Pernyataan tersebut disampaikan Presiden saat menyoroti pentingnya menutup kebocoran anggaran negara dan memastikan setiap rupiah uang rakyat digunakan secara tepat sasaran untuk pembangunan nasional.
Tak hanya kepada BPKP, Prabowo juga memberikan dukungan penuh kepada KPK. Ia meminta Ketua KPK Setyo Budiyanto untuk melaporkan segala kebutuhan lembaganya kepada pemerintah.
"Ketua KPK, berapa saja yang kau perlu lapor saya penuhi," ujar Prabowo.
Dukungan serupa juga diberikan kepada Kejaksaan Agung. Prabowo menegaskan bahwa pemerintah siap memperkuat institusi kejaksaan dalam menjalankan tugas penegakan hukum dan pemberantasan korupsi.
"Jaksa Agung, berapa saja yang kau perlu saya penuhi. Kalau perlu yang sekian T (triliun) kau mau setor ke saya, kau pakai untuk memperkuat Jaksa Agung, ya," kata Prabowo.
Menurut Presiden, penguatan lembaga pengawasan dan penegak hukum merupakan langkah strategis untuk menjaga kewibawaan negara sekaligus melindungi uang rakyat dari praktik penyalahgunaan dan korupsi.
"BPKP, KPK, semua penegak hukum harus kita perkuat. Karena saya tidak mau NKRI dilecehkan. Saya tidak mau bahwa pemerintah Republik Indonesia tidak dihormati. Saya tidak mau uang rakyat dicuri.

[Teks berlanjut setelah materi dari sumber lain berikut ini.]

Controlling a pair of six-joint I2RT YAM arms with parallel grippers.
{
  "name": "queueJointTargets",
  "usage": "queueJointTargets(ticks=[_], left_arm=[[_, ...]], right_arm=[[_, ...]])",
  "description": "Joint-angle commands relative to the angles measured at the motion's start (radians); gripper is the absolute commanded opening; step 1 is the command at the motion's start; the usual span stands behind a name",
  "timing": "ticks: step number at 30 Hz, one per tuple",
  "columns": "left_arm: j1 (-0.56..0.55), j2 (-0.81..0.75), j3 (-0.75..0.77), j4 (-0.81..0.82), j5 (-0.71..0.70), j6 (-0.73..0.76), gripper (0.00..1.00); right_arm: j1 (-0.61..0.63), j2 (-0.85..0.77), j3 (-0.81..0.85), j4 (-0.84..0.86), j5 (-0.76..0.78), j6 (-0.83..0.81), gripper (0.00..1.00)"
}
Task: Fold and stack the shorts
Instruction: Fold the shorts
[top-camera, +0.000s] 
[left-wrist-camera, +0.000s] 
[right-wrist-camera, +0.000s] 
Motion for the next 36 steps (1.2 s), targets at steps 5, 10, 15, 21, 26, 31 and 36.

Saya tidak mau uang rakyat dicuri," tegasnya yang disambut tepuk tangan peserta.
Rapat konsolidasi tersebut dihadiri sekitar 12.173 peserta yang terdiri dari Kepala Kantor Pelayanan Pemenuhan Gizi (KPPG), Koordinator Regional dan Koordinator Wilayah Satuan Pelayanan Pemenuhan Gizi (SPPG), Kepala SPPG, serta para mitra pelaksana Program Makan Bergizi Gratis dari berbagai daerah di Indonesia.
Pernyataan Presiden ini sekaligus menjadi sinyal bahwa pemerintah akan terus memperkuat sistem pengawasan dan penegakan hukum sebagai bagian dari upaya menjaga keuangan negara serta mendukung keberhasilan program-program prioritas nasional.